• THE TASK: Scan the data below and report how many lines include the word "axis". Nothing else is wanted.
-- RECORDS FOR THE TASK follows --
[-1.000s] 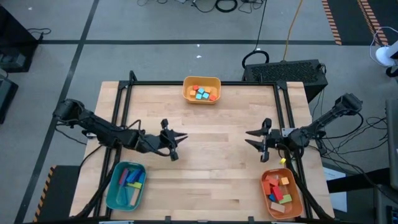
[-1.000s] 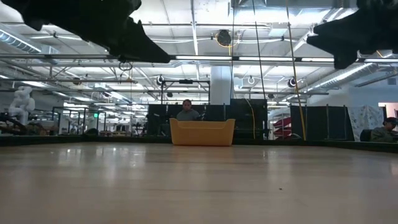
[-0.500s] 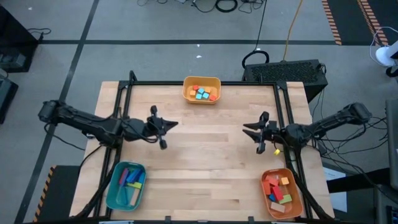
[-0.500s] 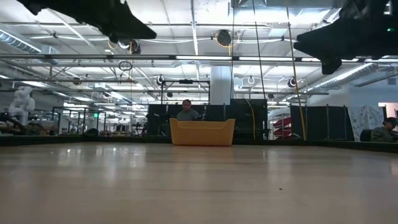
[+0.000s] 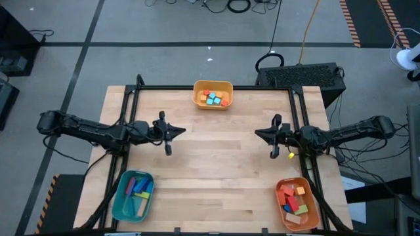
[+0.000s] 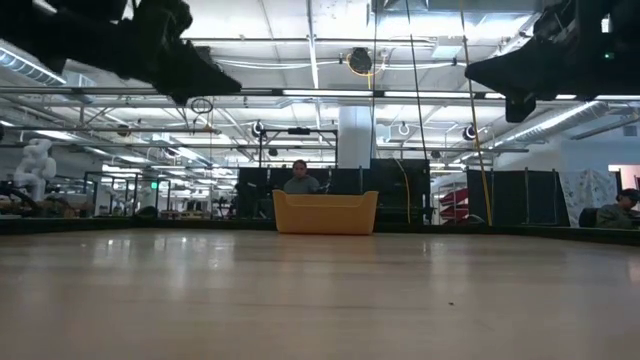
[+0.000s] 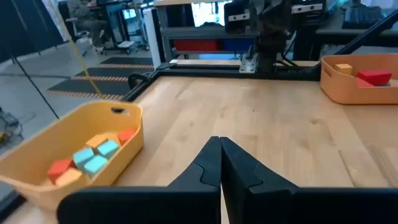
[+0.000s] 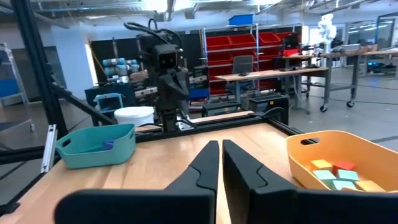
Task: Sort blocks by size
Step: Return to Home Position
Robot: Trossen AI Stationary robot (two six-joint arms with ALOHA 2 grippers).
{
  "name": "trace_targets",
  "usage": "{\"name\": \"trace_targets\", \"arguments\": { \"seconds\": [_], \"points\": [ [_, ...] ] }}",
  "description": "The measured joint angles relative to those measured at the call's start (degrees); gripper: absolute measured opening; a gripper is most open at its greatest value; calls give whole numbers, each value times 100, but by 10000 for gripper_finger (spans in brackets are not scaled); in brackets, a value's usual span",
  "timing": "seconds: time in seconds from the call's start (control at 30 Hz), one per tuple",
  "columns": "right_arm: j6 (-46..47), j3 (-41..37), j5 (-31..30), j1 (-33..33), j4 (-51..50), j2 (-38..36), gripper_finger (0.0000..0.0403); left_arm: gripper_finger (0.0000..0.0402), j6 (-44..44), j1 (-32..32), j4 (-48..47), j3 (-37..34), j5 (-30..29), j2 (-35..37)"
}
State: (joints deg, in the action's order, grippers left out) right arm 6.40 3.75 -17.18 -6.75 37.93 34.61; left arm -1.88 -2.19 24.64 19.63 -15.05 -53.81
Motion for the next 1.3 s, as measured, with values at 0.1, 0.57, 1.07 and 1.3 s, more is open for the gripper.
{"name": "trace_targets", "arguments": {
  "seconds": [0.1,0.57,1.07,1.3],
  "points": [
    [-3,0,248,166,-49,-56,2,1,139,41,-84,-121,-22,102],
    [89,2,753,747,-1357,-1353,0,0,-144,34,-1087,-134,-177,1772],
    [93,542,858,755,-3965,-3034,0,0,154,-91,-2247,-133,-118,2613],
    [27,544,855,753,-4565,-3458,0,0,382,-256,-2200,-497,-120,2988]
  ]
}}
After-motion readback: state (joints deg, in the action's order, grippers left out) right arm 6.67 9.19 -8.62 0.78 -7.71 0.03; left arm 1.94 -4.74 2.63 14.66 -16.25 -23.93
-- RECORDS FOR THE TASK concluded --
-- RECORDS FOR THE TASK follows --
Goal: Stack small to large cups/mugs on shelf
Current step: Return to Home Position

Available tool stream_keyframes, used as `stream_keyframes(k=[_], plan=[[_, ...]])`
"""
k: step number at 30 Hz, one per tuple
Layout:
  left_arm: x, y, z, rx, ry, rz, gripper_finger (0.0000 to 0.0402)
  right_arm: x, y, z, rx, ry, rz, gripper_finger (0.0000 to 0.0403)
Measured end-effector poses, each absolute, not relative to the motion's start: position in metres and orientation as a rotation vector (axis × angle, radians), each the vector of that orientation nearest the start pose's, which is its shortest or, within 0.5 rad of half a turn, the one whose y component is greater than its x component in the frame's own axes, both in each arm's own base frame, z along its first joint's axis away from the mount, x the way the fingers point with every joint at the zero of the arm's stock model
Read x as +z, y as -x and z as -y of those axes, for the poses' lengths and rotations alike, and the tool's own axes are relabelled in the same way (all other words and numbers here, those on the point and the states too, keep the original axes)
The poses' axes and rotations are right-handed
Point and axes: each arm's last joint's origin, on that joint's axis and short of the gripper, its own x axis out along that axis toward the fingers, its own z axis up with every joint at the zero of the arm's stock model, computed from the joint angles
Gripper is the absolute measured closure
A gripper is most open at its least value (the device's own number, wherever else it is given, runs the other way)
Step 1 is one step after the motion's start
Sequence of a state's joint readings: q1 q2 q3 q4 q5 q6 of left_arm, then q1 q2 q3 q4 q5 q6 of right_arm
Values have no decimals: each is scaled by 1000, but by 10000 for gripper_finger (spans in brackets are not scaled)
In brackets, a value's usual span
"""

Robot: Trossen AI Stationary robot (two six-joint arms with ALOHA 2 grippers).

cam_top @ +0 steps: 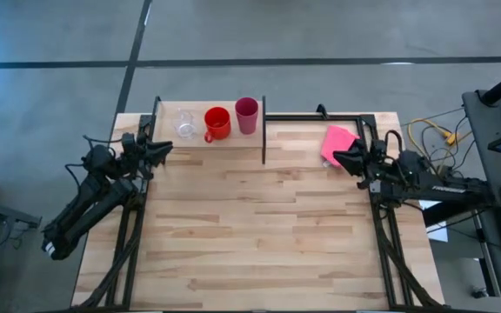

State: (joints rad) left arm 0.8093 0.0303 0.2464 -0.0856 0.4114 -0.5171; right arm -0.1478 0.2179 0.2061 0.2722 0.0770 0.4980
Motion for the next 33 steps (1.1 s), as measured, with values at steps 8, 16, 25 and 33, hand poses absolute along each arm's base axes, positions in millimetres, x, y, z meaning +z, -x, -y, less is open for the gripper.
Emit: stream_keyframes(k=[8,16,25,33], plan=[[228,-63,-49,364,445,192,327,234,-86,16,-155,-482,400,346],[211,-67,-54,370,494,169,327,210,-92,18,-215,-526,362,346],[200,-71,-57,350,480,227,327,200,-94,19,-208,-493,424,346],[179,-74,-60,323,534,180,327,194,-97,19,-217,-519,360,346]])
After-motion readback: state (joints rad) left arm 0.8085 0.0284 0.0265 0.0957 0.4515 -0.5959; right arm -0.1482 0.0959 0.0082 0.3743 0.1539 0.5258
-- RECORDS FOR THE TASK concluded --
• SOLUTION TO THIS TASK: 2